A mais séria das "doenças do amianto" é o mesotelioma, um tipo de câncer de pleura (membrana que envolve o pulmão), com índice de letalidade de quase 100%. Metade dos casos da enfermidade registrados no País está associada ao amianto.
A asbestose é, porém, a mais conhecida de todas as doenças associadas à substância. Trata-se de uma fibrose pulmonar caracterizada pelo endurecimento dos tecidos desse órgão, com perda progressiva da sua capacidade de absorver oxigênio.
Pode causar a morte por insuficiência respiratória. Não tem tratamento nem cura e costuma manifestar-se cerca de 20 anos após o início da exposição.
O detalhe perverso é que a asbestose evolui mesmo depois de interrompida a exposição. Por isso, a maior parte dos diagnósticos é de ex-trabalhadores da indústria do amianto, alguns dos quais afastados do setor há mais de dez anos.

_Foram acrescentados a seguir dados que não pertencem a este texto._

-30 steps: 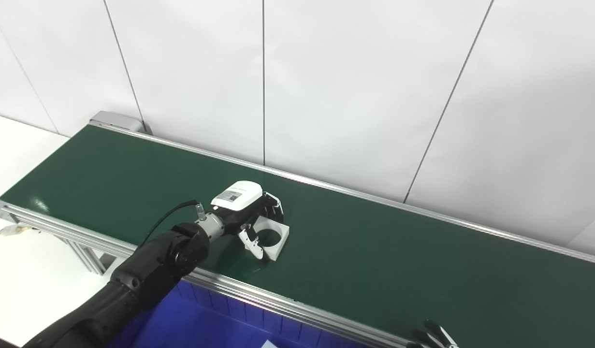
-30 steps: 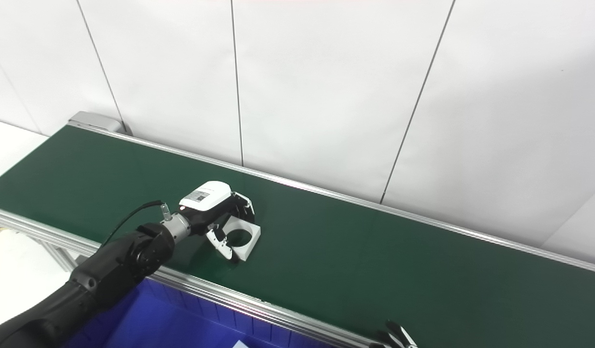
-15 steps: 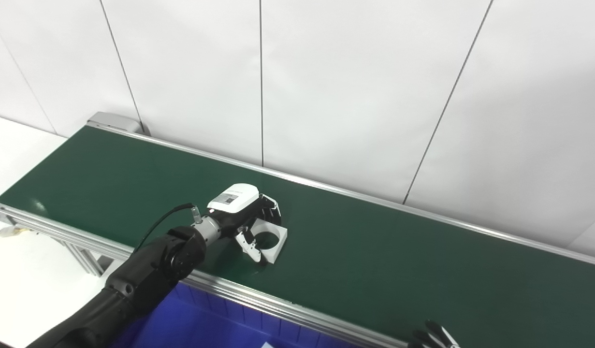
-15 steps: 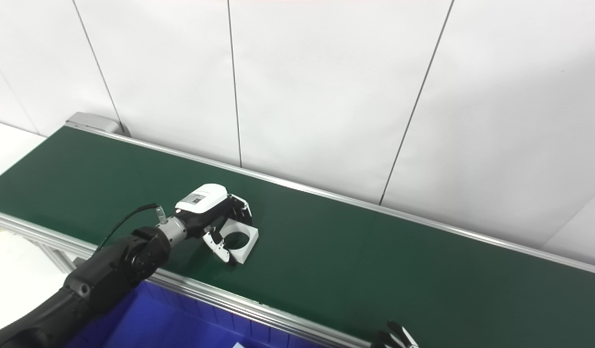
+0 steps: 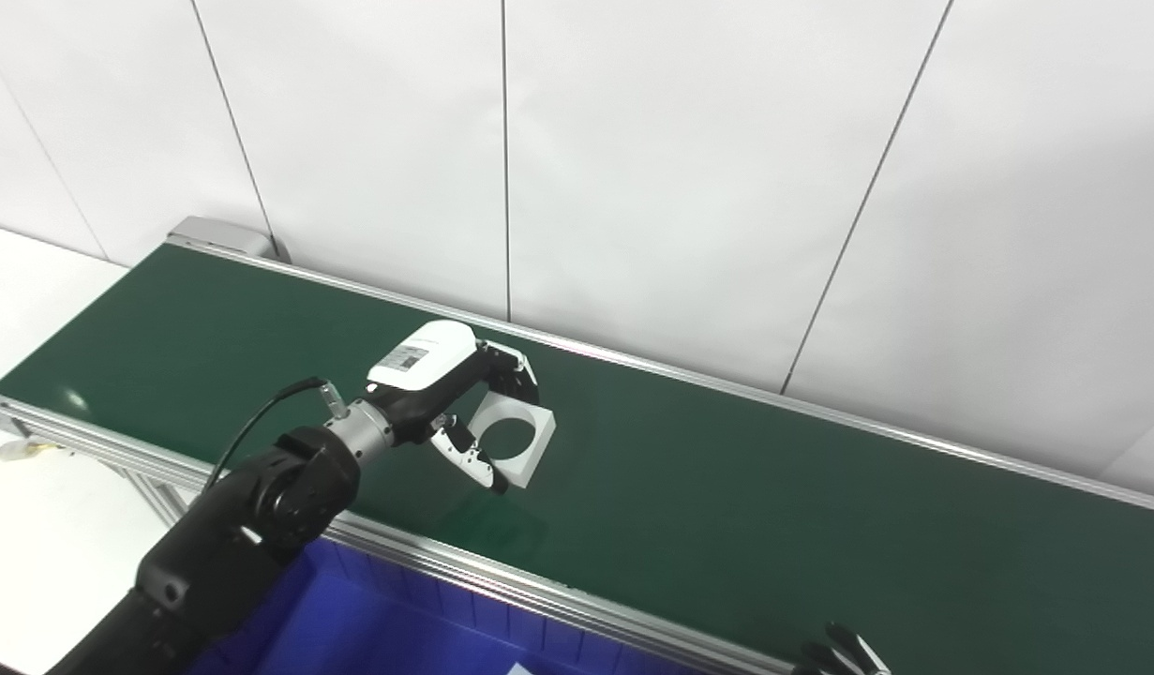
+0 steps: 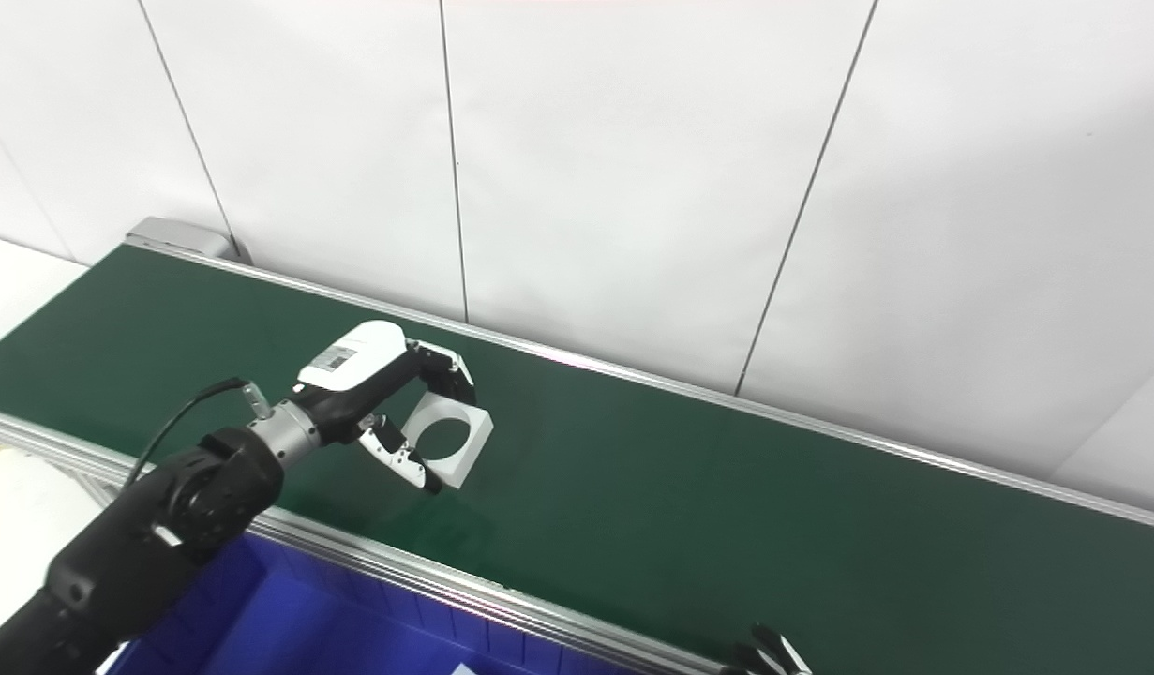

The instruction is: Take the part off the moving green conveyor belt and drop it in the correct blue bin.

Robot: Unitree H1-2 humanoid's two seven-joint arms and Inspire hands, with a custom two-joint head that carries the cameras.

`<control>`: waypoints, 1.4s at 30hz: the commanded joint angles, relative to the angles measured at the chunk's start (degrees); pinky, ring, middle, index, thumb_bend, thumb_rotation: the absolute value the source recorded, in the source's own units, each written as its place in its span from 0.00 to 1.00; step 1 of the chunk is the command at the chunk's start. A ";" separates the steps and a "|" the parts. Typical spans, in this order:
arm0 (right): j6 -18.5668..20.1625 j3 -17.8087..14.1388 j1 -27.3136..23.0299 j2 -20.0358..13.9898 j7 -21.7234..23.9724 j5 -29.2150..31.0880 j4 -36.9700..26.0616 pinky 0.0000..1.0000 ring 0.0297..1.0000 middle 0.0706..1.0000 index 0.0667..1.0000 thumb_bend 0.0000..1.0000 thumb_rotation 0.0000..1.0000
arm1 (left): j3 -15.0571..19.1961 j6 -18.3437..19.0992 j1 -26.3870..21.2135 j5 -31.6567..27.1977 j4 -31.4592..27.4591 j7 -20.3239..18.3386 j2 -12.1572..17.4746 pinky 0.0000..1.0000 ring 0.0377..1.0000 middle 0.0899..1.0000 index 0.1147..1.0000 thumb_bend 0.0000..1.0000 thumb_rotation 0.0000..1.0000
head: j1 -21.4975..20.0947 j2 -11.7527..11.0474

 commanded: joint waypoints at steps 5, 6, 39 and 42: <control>-3.46 -0.14 -0.32 0.16 0.10 0.25 -1.88 0.63 0.70 0.76 0.84 0.71 0.58 | 3.68 2.47 0.81 -2.24 -8.19 -1.39 0.88 0.65 0.55 0.43 0.44 0.52 0.00 | 0.16 0.18; -3.46 -0.16 -0.32 0.14 0.06 0.18 -1.92 0.63 0.70 0.76 0.84 0.71 0.58 | 4.02 2.74 1.22 -2.53 -9.29 -1.72 0.82 0.65 0.55 0.43 0.44 0.52 0.00 | 0.16 0.25; -2.01 -0.54 0.82 -0.17 0.72 2.00 -6.88 0.65 0.71 0.76 0.84 0.69 0.54 | 12.43 1.27 26.87 -13.61 -23.68 -4.60 -1.75 0.54 0.51 0.44 0.42 0.52 0.00 | -0.70 9.58; -0.81 -0.65 0.51 -0.35 0.90 2.41 -8.27 0.64 0.71 0.75 0.84 0.69 0.53 | 12.72 0.36 28.34 -14.40 -22.26 -4.63 -2.17 0.53 0.50 0.43 0.43 0.52 0.00 | -0.24 12.22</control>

"Nos casos moderados ou graves, a doença está relacionada em geral à causa mortis do paciente", diz Eduardo Algrante, pneumologista e pesquisador da Fundação Jorge Duprat Figueiredo de Segurança e Medicina do Trabalho (Fundacentro).
Outra doença de alta mortalidade relacionada ao amianto é o câncer de pulmão, que aparece, em geral, cerca de 30 anos após a exposição inicial. Como a asbestose, o câncer pode surgir anos depois da exposição.
"O tempo total de exposição pode ter sido de meses ou anos, não importa; a doença é determinada mais pelo tipo de fibra inalada e pela suscetibilidade individual", explica Algrante.
Menos graves, há três outras doenças ligadas ao amianto: o surgimento de placas pleurais, o espessamento dessa membrana e derrames nessa região.